D. In cosa consiste questo progetto?
R. Per adeguarsi al cambiamento in atto nel mondo della sanità, Federfarma Catania ha deciso di fare della farmacia un punto d’incontro tra salute e benessere, un luogo in cui non si entra solo per acquistare le medicine, misurare la pressione o altri parametri; ma un presidio dove effettuare anche screening gratuiti in determinati periodi dell’anno o trovare risposte alle quotidiane piccole esigenze salutistiche. In quest’ottica abbiamo sottoscritto diversi protocolli d’intesa con il Comune, l’Asp, l’ospedale Gravina, la Croce rossa e con associazioni di volontariato, per ampliare la gamma dei servizi offerti al cittadino. Così abbiamo avviato in via sperimentale a Caltagirone il servizio di prenotazione delle visite specialistiche attraverso le farmacie, sono nati i corsi per insegnare alle badanti l’Abc del farmaco, ma anche la sinergia con i consultori e le brochure informative sulle principali patologie.

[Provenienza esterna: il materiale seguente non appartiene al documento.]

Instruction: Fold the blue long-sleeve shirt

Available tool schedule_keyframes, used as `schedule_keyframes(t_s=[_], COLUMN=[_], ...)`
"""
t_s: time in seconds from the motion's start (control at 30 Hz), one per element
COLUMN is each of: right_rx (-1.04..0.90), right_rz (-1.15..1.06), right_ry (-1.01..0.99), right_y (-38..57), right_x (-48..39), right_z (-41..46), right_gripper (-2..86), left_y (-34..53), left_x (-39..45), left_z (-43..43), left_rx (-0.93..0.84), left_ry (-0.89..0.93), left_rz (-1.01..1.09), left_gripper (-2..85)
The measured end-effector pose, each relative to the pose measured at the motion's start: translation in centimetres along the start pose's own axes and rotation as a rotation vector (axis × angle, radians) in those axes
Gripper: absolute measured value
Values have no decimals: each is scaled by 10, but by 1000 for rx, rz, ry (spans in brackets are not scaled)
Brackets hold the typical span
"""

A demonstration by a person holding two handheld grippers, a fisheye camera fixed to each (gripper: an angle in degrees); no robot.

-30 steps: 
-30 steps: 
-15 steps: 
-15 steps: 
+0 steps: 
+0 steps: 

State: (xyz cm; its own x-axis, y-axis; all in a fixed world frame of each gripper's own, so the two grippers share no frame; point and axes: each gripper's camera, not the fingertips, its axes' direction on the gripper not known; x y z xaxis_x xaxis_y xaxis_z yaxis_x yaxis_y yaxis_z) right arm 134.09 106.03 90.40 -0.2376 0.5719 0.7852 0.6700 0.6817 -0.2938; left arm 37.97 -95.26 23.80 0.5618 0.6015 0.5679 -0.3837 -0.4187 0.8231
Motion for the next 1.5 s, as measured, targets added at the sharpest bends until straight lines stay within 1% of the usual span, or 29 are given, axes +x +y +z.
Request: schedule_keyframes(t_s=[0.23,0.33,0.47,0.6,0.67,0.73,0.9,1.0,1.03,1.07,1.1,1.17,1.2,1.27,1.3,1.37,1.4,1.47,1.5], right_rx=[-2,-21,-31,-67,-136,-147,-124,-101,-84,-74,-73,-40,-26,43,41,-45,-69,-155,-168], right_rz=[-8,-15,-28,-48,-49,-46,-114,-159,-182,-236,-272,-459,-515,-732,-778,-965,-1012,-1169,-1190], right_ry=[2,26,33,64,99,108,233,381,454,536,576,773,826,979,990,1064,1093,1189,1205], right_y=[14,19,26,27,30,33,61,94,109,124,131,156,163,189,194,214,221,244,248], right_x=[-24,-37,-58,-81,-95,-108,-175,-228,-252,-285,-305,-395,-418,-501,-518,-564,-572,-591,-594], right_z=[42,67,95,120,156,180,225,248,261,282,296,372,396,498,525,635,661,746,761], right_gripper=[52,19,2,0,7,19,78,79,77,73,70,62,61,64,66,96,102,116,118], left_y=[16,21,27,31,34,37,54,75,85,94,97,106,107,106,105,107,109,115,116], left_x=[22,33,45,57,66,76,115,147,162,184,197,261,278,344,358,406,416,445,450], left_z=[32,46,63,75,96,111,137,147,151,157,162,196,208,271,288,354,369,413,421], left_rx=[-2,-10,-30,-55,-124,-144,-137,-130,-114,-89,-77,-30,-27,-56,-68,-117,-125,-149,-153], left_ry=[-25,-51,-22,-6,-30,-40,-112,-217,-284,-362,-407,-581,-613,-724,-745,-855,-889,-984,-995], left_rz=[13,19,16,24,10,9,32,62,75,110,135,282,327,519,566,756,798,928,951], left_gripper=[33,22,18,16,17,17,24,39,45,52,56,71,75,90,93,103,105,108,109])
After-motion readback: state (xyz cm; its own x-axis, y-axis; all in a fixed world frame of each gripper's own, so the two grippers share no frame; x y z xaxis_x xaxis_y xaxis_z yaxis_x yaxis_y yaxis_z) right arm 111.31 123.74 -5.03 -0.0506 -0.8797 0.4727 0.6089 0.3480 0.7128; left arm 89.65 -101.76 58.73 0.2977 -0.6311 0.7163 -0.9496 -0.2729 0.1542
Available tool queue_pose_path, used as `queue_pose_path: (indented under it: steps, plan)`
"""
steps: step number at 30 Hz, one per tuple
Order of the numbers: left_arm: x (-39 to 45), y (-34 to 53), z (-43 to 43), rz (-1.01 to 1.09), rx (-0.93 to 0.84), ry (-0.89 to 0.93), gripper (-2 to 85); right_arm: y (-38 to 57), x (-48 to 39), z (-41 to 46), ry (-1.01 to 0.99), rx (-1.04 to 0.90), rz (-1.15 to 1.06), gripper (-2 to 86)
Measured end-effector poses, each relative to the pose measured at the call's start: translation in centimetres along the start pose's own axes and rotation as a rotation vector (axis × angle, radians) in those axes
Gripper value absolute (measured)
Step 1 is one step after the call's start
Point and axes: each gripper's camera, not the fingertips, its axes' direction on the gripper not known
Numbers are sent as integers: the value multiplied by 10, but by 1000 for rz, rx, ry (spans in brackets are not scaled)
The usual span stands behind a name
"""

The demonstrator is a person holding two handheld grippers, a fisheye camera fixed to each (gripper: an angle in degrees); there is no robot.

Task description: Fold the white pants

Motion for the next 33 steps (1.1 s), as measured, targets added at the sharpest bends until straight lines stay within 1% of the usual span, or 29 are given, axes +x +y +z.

D. In un certo senso Federfarma Catania ha anticipato il decreto legislativo del 2 ottobre scorso, che consente l’erogazione di servizi aggiuntivi nelle farmacie.
R. In parte è così, anche se per altre attività molto dipenderà dai nostri interlocutori istituzionali. Per quanto ci riguarda siamo disposti a fare la nostra parte e a portare in farmacia servizi aggiuntivi come la prenotazione delle visite specialistiche, già sperimentata con successo nel Calatino, che farebbe risparmiare tempo al cittadino e accorcerebbe le liste d’attesa. Da tempo, inoltre, abbiamo avviato una serie di campagne di prevenzione itineranti, per andare incontro alla gente e portare la nostra esperienza “oltre il banco”, in piazza, insomma fuori dai tradizionali confini della professione. Come farmacisti sentiamo più che mai il dovere di continuare ad essere presenti sul territorio, di dare una risposta sempre adeguata ad una domanda di salute sempre più consapevole, perché non intendiamo delegare ad altri il nostro ruolo e la nostra professionalità, consapevoli come siamo che la vera sfida per la farmacia, da oggi, si giocherà sul terreno dei servizi al cittadino.
D. Quali sono le prossime iniziative?
R. È in cantiere un protocollo d’intesa con la Provincia per estendere a tutto il territorio etneo la collaborazione avviata, grazie ad un precedente accordo, con il Comune di Catania e con il Comitato provinciale della Croce rossa. E presto verrà sottoscritto un protocollo d’intesa anche con il Dipartimento regionale della Protezione Civile, per l’inserimento delle farmacie nella rete della stessa Protezione Civile; infine, abbiamo mosso i primi passi concreti per la costituzione di una “Fondazione Federfarma”, con l’obiettivo di convogliare in progetti unitari tutte le iniziative di solidarietà della categoria, in coerenza con la nostra mission e con lo spirito di servizio che da sempre anima la professione del farmacista in farmacia.